Retyping all the entries exactly is the whole task.

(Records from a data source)
-*-
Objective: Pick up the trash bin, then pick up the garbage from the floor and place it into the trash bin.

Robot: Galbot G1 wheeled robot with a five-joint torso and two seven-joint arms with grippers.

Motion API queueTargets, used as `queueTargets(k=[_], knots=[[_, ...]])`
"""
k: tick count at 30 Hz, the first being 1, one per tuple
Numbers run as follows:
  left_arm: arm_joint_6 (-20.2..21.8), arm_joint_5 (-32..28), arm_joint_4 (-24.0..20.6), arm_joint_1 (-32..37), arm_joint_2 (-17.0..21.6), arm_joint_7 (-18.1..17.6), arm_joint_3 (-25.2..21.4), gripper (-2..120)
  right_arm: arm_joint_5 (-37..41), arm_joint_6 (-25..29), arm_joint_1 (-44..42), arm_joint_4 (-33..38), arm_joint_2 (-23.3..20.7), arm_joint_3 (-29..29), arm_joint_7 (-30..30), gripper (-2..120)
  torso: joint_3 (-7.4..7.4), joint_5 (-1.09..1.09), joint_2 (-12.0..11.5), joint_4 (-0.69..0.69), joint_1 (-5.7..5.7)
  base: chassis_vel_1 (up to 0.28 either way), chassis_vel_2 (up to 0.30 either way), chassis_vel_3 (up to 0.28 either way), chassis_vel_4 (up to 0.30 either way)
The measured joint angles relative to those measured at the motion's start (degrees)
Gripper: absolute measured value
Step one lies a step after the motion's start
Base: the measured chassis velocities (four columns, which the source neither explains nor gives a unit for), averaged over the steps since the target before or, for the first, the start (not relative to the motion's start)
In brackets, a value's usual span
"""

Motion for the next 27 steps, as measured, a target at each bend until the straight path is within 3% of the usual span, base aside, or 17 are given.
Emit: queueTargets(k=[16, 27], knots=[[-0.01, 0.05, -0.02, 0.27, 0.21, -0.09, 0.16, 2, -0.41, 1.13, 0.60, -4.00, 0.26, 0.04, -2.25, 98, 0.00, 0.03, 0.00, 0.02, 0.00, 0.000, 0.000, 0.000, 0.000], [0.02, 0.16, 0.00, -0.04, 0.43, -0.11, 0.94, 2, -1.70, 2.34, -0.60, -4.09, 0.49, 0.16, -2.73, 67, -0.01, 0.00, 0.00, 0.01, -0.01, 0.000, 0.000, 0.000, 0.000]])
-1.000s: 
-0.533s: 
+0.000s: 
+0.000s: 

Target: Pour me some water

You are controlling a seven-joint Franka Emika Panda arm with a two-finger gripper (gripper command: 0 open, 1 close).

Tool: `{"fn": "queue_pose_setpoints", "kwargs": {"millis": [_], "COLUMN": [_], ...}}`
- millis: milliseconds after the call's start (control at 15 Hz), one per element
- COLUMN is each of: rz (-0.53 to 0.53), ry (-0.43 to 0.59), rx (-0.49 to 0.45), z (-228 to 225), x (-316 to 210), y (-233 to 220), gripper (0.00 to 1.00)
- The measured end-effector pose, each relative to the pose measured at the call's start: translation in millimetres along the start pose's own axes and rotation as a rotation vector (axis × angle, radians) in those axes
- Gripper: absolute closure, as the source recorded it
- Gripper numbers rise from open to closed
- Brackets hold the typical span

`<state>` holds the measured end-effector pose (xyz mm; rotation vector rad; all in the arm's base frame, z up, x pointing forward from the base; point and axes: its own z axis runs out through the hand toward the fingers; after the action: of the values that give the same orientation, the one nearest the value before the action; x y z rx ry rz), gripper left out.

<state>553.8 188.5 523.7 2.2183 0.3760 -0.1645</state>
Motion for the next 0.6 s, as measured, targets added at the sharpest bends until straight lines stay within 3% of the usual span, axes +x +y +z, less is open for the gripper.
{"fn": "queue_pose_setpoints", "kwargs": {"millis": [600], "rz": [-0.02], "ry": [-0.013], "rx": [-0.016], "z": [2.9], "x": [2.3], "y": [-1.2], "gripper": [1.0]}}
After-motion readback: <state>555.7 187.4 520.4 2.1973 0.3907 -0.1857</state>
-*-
**SOLUTION FOR THIS PROBLEM:**
Objective: Pick up the trash bin, then pick up the garbage from the floor and place it into the trash bin.

Robot: Galbot G1 wheeled robot with a five-joint torso and two seven-joint arms with grippers.

Motion API queueTargets, used as `queueTargets(k=[_], knots=[[_, ...]])`
"""
k: tick count at 30 Hz, the first being 1, one per tuple
Numbers run as follows:
  left_arm: arm_joint_6 (-20.2..21.8), arm_joint_5 (-32..28), arm_joint_4 (-24.0..20.6), arm_joint_1 (-32..37), arm_joint_2 (-17.0..21.6), arm_joint_7 (-18.1..17.6), arm_joint_3 (-25.2..21.4), gripper (-2..120)
  right_arm: arm_joint_5 (-37..41), arm_joint_6 (-25..29), arm_joint_1 (-44..42), arm_joint_4 (-33..38), arm_joint_2 (-23.3..20.7), arm_joint_3 (-29..29), arm_joint_7 (-30..30), gripper (-2..120)
  torso: joint_3 (-7.4..7.4), joint_5 (-1.09..1.09), joint_2 (-12.0..11.5), joint_4 (-0.69..0.69), joint_1 (-5.7..5.7)
  base: chassis_vel_1 (up to 0.28 either way), chassis_vel_2 (up to 0.30 either way), chassis_vel_3 (up to 0.28 either way), chassis_vel_4 (up to 0.30 either way)
The measured joint angles relative to those measured at the motion's start (degrees)
Gripper: absolute measured value
Step one lies a step after the motion's start
Base: the measured chassis velocities (four columns, which the source neither explains nor gives a unit for), averaged over the steps since the target before or, for the first, the start (not relative to the motion's start)
In brackets, a value's usual span
"""

Motion for the next 27 steps, as measured, a target at each bend until the straight path is within 3% of the usual span, base aside, or 17 are given.
Emit: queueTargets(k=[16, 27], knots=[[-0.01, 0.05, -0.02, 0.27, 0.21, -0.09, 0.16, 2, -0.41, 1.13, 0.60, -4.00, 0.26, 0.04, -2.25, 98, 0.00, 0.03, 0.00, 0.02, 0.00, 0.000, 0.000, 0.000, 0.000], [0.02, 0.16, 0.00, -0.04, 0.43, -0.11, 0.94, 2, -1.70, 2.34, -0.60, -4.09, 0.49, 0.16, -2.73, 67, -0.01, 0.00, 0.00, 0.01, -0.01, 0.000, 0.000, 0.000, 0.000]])
-1.000s: 
-0.533s: 
+0.000s: 
+0.000s: 

Target: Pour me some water

You are controlling a seven-joint Franka Emika Panda arm with a two-finger gripper (gripper command: 0 open, 1 close).

Tool: `{"fn": "queue_pose_setpoints", "kwargs": {"millis": [_], "COLUMN": [_], ...}}`
- millis: milliseconds after the call's start (control at 15 Hz), one per element
- COLUMN is each of: rz (-0.53 to 0.53), ry (-0.43 to 0.59), rx (-0.49 to 0.45), z (-228 to 225), x (-316 to 210), y (-233 to 220), gripper (0.00 to 1.00)
- The measured end-effector pose, each relative to the pose measured at the call's start: translation in millimetres along the start pose's own axes and rotation as a rotation vector (axis × angle, radians) in those axes
- Gripper: absolute closure, as the source recorded it
- Gripper numbers rise from open to closed
- Brackets hold the typical span

`<state>` holds the measured end-effector pose (xyz mm; rotation vector rad; all in the arm's base frame, z up, x pointing forward from the base; point and axes: its own z axis runs out through the hand toward the fingers; after the action: of the values that give the same orientation, the one nearest the value before the action; x y z rx ry rz), gripper left out.

<state>553.8 188.5 523.7 2.2183 0.3760 -0.1645</state>
Motion for the next 0.6 s, as measured, targets added at the sharpest bends until straight lines stay within 3% of the usual span, axes +x +y +z, less is open for the gripper.
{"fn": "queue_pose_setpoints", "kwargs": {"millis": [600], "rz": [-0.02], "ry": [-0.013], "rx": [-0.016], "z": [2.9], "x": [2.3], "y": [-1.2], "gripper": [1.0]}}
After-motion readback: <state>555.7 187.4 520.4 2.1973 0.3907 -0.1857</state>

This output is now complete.